We are joined as one with our Savior. A vine and its branches are inseparable, indivisible; what is a vine without branches to bear fruit, and what is a branch without a vine to give life? His Mediation unites us to Him, not theoretically, but factually. He willed it so.
As we are united, His Mediation extends through us, so that we may be Christ in the world. Oneness, one Body, one Mediator, unity. We continue to be His living body in the world, co-mediating (little-m) through evangelization, fellowship, prayer, presence.
In fact, the entire context of the passage affirms and confirms our Communion of Saints. Paul is actually exhorting the Church to pray for all, from the humble and lowly to the powerful, that all may be saved. He continues, saying, I will therefore that men pray in every place, lifting up pure hands… How much more firmly united in Christ are those who have cemented their faith beyond death? How much more pure are they which behold the face of God in Heaven?

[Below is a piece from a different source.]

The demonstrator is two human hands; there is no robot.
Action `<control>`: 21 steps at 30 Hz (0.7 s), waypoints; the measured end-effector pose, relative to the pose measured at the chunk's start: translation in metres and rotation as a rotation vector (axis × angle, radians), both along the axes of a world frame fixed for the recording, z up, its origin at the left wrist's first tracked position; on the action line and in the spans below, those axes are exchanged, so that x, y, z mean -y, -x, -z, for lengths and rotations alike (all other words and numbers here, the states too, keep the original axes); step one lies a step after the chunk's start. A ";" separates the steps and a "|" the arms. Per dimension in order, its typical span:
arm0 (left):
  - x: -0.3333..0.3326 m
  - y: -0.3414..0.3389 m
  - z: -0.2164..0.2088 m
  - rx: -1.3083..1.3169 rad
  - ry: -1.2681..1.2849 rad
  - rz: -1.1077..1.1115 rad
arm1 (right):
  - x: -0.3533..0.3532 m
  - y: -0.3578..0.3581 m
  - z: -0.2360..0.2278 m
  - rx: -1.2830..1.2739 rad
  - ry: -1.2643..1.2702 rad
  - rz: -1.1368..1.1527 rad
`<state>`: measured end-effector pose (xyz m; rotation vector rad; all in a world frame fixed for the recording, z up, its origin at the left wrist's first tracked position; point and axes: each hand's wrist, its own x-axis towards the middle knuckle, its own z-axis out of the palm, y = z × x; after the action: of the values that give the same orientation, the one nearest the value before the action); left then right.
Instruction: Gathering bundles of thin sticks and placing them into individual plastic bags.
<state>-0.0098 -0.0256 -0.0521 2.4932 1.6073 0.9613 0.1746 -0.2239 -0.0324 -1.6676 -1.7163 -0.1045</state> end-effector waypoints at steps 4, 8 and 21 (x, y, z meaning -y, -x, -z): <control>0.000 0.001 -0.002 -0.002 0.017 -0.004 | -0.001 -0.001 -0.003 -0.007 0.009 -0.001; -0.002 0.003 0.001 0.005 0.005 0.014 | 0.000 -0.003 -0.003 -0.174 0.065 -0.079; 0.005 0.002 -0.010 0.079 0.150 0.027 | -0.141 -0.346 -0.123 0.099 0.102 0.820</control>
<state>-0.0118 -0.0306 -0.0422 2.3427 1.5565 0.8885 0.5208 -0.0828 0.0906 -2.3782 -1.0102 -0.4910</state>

Christianity is not ‘me and Jesus,’ it is ‘we in Jesus’. Likewise, we are not a passive religion, but a very active participation in the birthing of the Kingdom throughout the world. So when you proclaim, “Christ did it all,” and “there is one mediator, Jesus Christ,” what are you trying to say? Why have you removed the body from the equation? Your baptism calls you to participate in the mystery!
*1 Tim 2
I sense as a part of the body some glory in this reflection!
Well stated.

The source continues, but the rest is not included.